AIM OF THE TASK >>
Retype the lines below exactly, but only those from the line that has "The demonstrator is" through the line that has "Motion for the". Omit every picture.

DATA >>
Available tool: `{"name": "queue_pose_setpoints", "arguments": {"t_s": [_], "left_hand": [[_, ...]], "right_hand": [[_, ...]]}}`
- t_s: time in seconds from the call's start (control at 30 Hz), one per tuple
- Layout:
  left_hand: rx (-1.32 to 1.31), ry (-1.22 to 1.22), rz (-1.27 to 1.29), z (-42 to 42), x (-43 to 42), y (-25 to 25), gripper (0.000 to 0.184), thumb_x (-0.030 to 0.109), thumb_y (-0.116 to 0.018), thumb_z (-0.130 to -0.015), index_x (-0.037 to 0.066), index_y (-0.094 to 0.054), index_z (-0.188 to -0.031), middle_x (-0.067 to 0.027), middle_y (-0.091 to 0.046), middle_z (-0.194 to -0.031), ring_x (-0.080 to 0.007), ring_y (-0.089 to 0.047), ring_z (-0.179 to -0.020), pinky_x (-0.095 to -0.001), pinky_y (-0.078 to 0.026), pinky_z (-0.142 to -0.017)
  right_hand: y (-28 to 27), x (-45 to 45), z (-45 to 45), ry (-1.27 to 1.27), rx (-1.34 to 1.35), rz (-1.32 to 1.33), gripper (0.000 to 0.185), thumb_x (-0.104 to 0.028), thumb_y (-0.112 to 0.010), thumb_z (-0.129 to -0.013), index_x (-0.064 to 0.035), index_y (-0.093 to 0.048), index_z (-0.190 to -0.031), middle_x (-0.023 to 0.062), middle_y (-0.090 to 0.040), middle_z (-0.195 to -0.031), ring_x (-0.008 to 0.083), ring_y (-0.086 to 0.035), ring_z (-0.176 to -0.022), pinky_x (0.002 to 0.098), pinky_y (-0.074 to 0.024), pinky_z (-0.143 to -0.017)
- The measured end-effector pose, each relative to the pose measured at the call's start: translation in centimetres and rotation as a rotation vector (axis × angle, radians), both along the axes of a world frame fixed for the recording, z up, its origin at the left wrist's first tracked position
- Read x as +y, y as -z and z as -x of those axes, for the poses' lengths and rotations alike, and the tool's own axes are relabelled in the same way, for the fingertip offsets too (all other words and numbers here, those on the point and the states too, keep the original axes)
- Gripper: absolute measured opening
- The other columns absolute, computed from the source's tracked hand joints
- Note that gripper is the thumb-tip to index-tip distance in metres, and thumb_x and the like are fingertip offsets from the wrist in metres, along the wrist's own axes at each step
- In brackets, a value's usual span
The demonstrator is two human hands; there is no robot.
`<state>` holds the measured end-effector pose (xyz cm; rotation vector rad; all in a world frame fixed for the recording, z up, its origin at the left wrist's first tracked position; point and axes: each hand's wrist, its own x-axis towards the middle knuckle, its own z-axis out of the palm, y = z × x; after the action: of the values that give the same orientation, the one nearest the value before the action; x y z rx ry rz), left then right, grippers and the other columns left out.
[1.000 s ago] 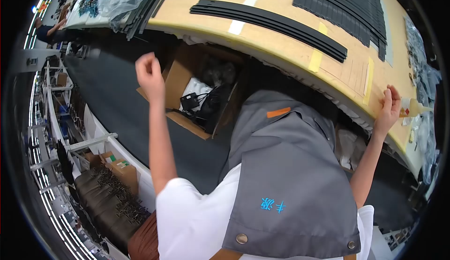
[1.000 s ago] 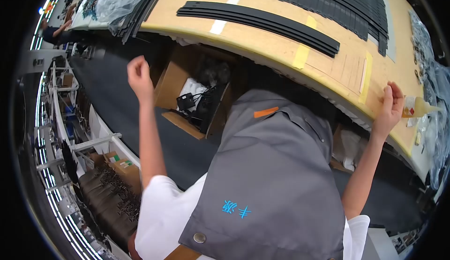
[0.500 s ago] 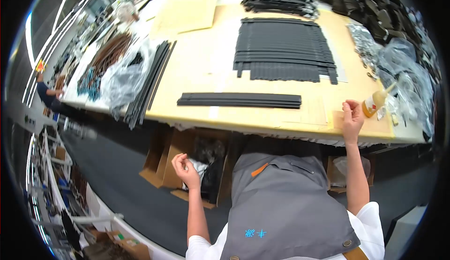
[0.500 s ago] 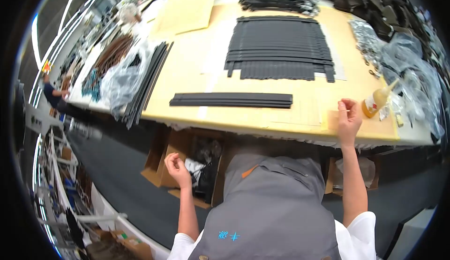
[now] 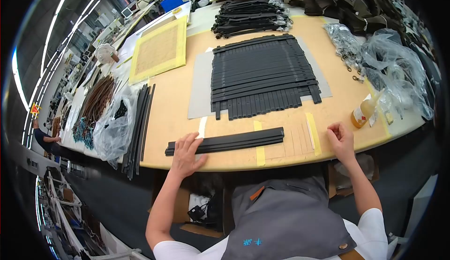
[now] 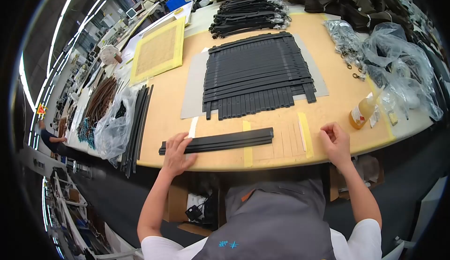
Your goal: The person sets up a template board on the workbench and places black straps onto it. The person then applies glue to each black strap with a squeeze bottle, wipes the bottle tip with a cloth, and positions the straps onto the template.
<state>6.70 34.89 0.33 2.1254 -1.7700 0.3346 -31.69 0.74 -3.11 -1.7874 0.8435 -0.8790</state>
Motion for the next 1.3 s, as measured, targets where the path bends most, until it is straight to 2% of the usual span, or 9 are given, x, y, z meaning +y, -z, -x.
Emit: {"name": "queue_pose_setpoints", "arguments": {"t_s": [0.17,0.3,0.53,0.73,0.87,1.07,1.17,1.27,1.3], "left_hand": [[0.155,0.055,-0.186,-1.0,-0.8,-0.2,0.055,0.032,-0.072,-0.081,0.002,-0.057,-0.125,-0.0137,-0.056,-0.130,-0.0325,-0.052,-0.122,-0.0450,-0.037,-0.102],[0.139,0.035,-0.306,-1.7,-1.4,-0.5,0.058,0.036,-0.071,-0.081,0.003,-0.057,-0.126,-0.0116,-0.056,-0.131,-0.0288,-0.051,-0.121,-0.0447,-0.033,-0.103],[0.218,0.059,-0.431,-3.3,-1.8,-0.6,0.053,0.035,-0.071,-0.081,0.008,-0.059,-0.125,-0.0095,-0.056,-0.131,-0.0266,-0.051,-0.121,-0.0454,-0.033,-0.102],[0.240,0.076,-0.393,-3.9,-1.9,-0.3,0.050,0.033,-0.069,-0.081,0.011,-0.060,-0.125,-0.0070,-0.057,-0.129,-0.0244,-0.053,-0.118,-0.0438,-0.035,-0.100],[0.255,0.055,-0.412,-3.9,-1.8,-0.3,0.051,0.033,-0.068,-0.081,0.012,-0.061,-0.126,-0.0046,-0.055,-0.133,-0.0204,-0.049,-0.123,-0.0416,-0.033,-0.103],[0.266,0.033,-0.413,-3.9,-1.8,-0.7,0.049,0.031,-0.064,-0.082,0.013,-0.061,-0.128,-0.0044,-0.055,-0.133,-0.0195,-0.050,-0.124,-0.0414,-0.034,-0.103],[0.290,0.029,-0.358,-4.0,-1.7,-0.7,0.047,0.030,-0.064,-0.082,0.012,-0.061,-0.126,-0.0052,-0.056,-0.132,-0.0213,-0.052,-0.122,-0.0420,-0.036,-0.101],[0.308,0.037,-0.319,-4.1,-1.6,-1.0,0.047,0.029,-0.064,-0.084,0.012,-0.061,-0.127,-0.0053,-0.057,-0.132,-0.0205,-0.052,-0.122,-0.0410,-0.036,-0.102],[0.312,0.044,-0.297,-4.5,-1.5,-1.1,0.047,0.029,-0.064,-0.084,0.012,-0.061,-0.127,-0.0053,-0.057,-0.132,-0.0204,-0.052,-0.122,-0.0410,-0.036,-0.102]], "right_hand": [[-1.1,0.1,0.1,0.000,0.252,0.108,0.013,-0.006,-0.067,-0.088,-0.0008,-0.060,-0.079,0.0014,-0.056,-0.064,0.0070,-0.051,-0.057,0.0236,-0.0396,-0.052],[-0.1,-0.2,0.4,-0.047,0.313,0.131,0.024,-0.010,-0.070,-0.084,-0.0035,-0.053,-0.068,0.0026,-0.050,-0.059,0.0107,-0.045,-0.050,0.0271,-0.0332,-0.046],[-0.7,-0.9,-0.2,-0.172,0.359,0.148,0.028,-0.015,-0.066,-0.086,-0.0059,-0.047,-0.067,0.0044,-0.041,-0.056,0.0171,-0.039,-0.048,0.0329,-0.0289,-0.048],[-2.5,-1.2,-1.7,-0.203,0.417,0.131,0.024,-0.014,-0.065,-0.088,-0.0061,-0.049,-0.072,0.0075,-0.045,-0.062,0.0221,-0.042,-0.053,0.0357,-0.0321,-0.051],[-2.2,-1.5,-1.4,-0.220,0.435,0.129,0.025,-0.009,-0.069,-0.082,-0.0048,-0.049,-0.066,0.0085,-0.045,-0.058,0.0251,-0.043,-0.049,0.0368,-0.0328,-0.049],[-3.2,-1.7,-2.1,-0.218,0.450,0.070,0.023,-0.008,-0.067,-0.084,-0.0038,-0.051,-0.068,0.0093,-0.046,-0.059,0.0258,-0.045,-0.052,0.0367,-0.0352,-0.051],[-5.0,-1.7,-3.1,-0.236,0.530,0.004,0.024,-0.010,-0.066,-0.088,-0.0028,-0.051,-0.070,0.0075,-0.048,-0.061,0.0208,-0.047,-0.054,0.0344,-0.0364,-0.053],[-6.7,-2.3,-5.0,-0.228,0.629,-0.345,0.024,-0.014,-0.065,-0.091,-0.0018,-0.053,-0.074,0.0044,-0.052,-0.063,0.0146,-0.048,-0.057,0.0318,-0.0373,-0.053],[-7.3,-2.7,-7.0,-0.279,0.633,-0.313,0.024,-0.014,-0.064,-0.093,-0.0017,-0.053,-0.075,0.0030,-0.053,-0.064,0.0122,-0.049,-0.058,0.0305,-0.0384,-0.054]]}}
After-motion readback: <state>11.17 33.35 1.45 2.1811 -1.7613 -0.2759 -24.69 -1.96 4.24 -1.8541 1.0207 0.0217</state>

RESPONSE TO THE EXERCISE >>
The demonstrator is two human hands; there is no robot.
`<state>` holds the measured end-effector pose (xyz cm; rotation vector rad; all in a world frame fixed for the recording, z up, its origin at the left wrist's first tracked position; point and axes: each hand's wrist, its own x-axis towards the middle knuckle, its own z-axis out of the palm, y = z × x; after the action: of the values that give the same orientation, the one nearest the value before the action; x y z rx ry rz), left then right, grippers and the other columns left out.
[1.000 s ago] 
[1.000 s ago] 
[0.500 s ago] 
[0.500 s ago] 
[now] 
[now] 
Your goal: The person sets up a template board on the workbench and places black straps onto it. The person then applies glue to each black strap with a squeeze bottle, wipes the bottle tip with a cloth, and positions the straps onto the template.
<state>6.70 34.89 0.33 2.1254 -1.7700 0.3346 -31.69 0.74 -3.11 -1.7874 0.8435 -0.8790</state>
Motion for the next 1.3 s, as measured, targets where the path bends most, until it is straight to 2% of the usual span, or 9 are given, x, y, z meaning +y, -z, -x.

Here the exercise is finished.